LARRA, HOMBRE DE TEATRO

Al sustituir los estudios universitarios por esta otra que pudiéramos llamar universidad de la tertulia, Larra había dado pasos decisivos para su proyecto personal de constituirse en escritor independiente. En esos cenáculos había conocido y debatido con señalados contertulios vinculados a la política y el periodismo como Salustiano de Olózaga, Ramón Mesonero Romanos, Patricio de la Escosura, Manuel Fernández Varela, el duque de Frías, Mariano Roca de Tagores, marqués de Molins, Juan Donoso Cortés, o pintores como Madrazo, Esquivel, Alenza… El padre Manuel Fernández Varela –quizá el principal mecenas del Madrid de la época-, realizó gestiones indispensables para que el gobierno autorizase la primera publicación de Mariano José de Larra, la revista El Duende Satírico del Día, cuyo primer número apareció el 26 de febrero de 1828, cuando el autor no había cumplido todavía los 19 años. No es desacertado que Susan Kirkpatrick mencione, en la nómina de controversias en que Larra participa, en primer lugar, las polémicas “acerca del teatro”. Gran parte de esas amistades juveniles pertenecían al ámbito escénico: el propio Patricio de la Escosura, Antonio Gil y Zárate, Manuel Bretón de los Herreros, Ventura de la Vega o Juan de Grimaldi. Como resultado, el segundo cuaderno de El Duende Satírico del Día del 31 de marzo de 1828, incluía la primera crítica teatral de Larra, dedicada a un famoso melodrama de principios de siglo: “Una comedia moderna. Treinta años, o la vida de un jugador”, quizá el más célebre drama de Víctor Ducange, donde el recién estrenado crítico abordaba con satírica ironía cuestiones candentes en la innovación teatral de la época, como el nuevo sentimentalismo, el efectismo romántico y la reconsideración del problema de la verosimilitud, así como el esfuerzo por darle coherencia interna necesaria para los nuevos modelos de dramas, que debía sustituir ahora a las unidades del anterior teatro aristotélico. También se ocupaba de los precedentes del melodrama en las obras del Siglo de Oro español o realizaba un análisis de la recepción de la nueva dramaturgia en el público. Para un crítico casi adolescente, los registros de esta primera crítica teatral revelaban un talento, una perspicacia y un conocimiento intuitivo de los desafíos del arte dramático a comienzos del siglo XIX verdaderamente sorprendentes.

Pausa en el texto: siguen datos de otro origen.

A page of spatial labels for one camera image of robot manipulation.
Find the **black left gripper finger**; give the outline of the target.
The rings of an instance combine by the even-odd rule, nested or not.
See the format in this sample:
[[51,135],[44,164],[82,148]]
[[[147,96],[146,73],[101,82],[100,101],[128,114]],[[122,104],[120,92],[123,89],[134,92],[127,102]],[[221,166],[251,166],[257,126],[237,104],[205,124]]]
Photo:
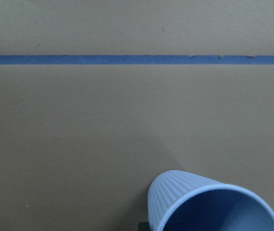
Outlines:
[[138,231],[149,231],[149,223],[148,222],[140,222],[138,224]]

No debió pasar desapercibido este hecho a los hombres de teatro con los que había trabado una reciente amistad, Bretón, Ventura de la Vega, Roca de Tagores y Grimaldi entre los más sobresalientes. Éste último le brindaría la oportunidad de conocer desde dentro el engranaje interno de una representación escénica. Circulaba por entonces una leyenda sobre Juan de Grimaldi, soldado francés que había llegado a España con el duque de Angulema, formando parte del ejército de los Cien mil hijos de San Luis que restauró el absolutismo en 1823, narrada de este modo por el marqués de Molins en su libro Bretón de los Herreros: “Pues ahora bien, es de saber que uno de aquellos cien mil hijos del santo Rey, empleado por cierto en la Administración militar, y hombre de preclarísimo talento, vivía en un cuarto tercero de cierta casa de huéspedes, no distante del Teatro del Príncipe (por nota: calle del Príncipe, núm. 11 antiguo) y que un día muy de súbito, hundiéndose el piso vino a caer por el escotillón, mal herido y bien magullado, al segundo de la misma casa, y a la alcoba nada menos que de una lindísima y joven actriz, que aunque principiante, era ya favorita del público y blanco de lisonjeras esperanzas. Fundábanse éstas en el claro ingenio, en la señoril figura, en la viva y noble fisonomía, en la voz por todo extremo encantadora, y sobre todo, en la irreprochable conducta y asidua aplicación de Concepción Rodríguez, que así se llamaba. Aquel inesperado hundimiento, aquella forzosa hospitalidad, la desgracia del empleado francés, su soledad y desamparo y su talento pusieron a prueba, primero la compasión, luego la simpatía, enseguida el cariño, y al cabo el amor de la virtuosa e inteligente belleza; y él, prendado de tantos atractivos, dejando empleo, Patria y porvenir, le dio su mano y su nombre” (1).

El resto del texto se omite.